What you have to do =>
Only the lines with "base" in them need to be copied from the listing.

Listed records =>
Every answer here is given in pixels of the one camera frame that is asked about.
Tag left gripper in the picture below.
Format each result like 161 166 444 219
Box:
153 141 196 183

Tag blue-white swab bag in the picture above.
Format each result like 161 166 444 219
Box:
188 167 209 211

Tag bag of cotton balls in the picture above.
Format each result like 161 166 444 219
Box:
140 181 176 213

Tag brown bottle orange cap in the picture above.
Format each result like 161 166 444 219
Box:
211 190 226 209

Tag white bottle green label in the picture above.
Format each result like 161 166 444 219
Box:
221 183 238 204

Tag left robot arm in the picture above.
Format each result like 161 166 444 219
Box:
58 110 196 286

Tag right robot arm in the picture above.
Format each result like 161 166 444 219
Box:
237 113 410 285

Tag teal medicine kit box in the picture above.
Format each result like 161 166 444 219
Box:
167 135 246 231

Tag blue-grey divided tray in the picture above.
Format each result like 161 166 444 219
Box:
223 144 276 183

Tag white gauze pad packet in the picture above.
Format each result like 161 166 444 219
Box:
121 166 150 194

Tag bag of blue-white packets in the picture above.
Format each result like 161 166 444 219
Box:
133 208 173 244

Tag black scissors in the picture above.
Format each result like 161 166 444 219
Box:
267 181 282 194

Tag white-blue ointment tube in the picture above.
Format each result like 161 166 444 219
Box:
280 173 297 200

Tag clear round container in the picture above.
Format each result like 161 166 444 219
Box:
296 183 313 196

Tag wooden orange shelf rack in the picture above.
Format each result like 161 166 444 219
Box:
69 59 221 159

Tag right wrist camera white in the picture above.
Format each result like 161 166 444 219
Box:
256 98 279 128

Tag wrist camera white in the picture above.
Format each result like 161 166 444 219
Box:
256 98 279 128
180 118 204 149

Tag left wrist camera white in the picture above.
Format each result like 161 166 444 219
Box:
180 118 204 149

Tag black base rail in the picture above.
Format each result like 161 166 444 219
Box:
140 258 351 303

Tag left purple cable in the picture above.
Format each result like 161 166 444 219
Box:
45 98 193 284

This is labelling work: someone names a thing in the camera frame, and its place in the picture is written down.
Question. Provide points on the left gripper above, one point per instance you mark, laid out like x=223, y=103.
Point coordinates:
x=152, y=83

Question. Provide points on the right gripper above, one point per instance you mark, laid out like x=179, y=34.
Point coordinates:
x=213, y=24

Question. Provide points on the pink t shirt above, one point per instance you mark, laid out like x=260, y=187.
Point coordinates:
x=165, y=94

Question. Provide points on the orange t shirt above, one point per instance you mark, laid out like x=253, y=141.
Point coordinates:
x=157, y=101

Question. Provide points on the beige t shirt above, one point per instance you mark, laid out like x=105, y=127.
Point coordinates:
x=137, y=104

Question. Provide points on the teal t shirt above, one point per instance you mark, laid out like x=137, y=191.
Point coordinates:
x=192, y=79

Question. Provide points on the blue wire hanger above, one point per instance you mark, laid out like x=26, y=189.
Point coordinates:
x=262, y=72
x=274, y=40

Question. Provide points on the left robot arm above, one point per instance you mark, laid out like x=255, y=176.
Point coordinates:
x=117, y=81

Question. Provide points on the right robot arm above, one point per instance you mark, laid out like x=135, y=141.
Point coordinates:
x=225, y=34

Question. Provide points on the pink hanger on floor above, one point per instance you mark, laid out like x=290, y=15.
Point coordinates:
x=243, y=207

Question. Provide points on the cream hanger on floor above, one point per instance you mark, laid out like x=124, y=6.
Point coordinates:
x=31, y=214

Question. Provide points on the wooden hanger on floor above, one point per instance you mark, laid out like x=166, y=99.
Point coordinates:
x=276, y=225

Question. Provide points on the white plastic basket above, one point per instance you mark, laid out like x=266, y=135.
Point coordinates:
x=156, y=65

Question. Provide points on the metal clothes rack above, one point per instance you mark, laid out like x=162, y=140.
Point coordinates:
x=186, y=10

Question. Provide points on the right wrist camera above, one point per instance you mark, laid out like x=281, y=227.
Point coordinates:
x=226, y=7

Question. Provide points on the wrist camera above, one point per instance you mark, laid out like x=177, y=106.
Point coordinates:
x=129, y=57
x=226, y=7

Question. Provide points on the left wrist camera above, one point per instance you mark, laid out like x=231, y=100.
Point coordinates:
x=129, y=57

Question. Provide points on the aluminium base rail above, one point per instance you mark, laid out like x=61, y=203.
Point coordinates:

Answer space =>
Tag black base rail in the picture above.
Question. Provide points on the aluminium base rail above, one point per instance you mark, laid out like x=61, y=203.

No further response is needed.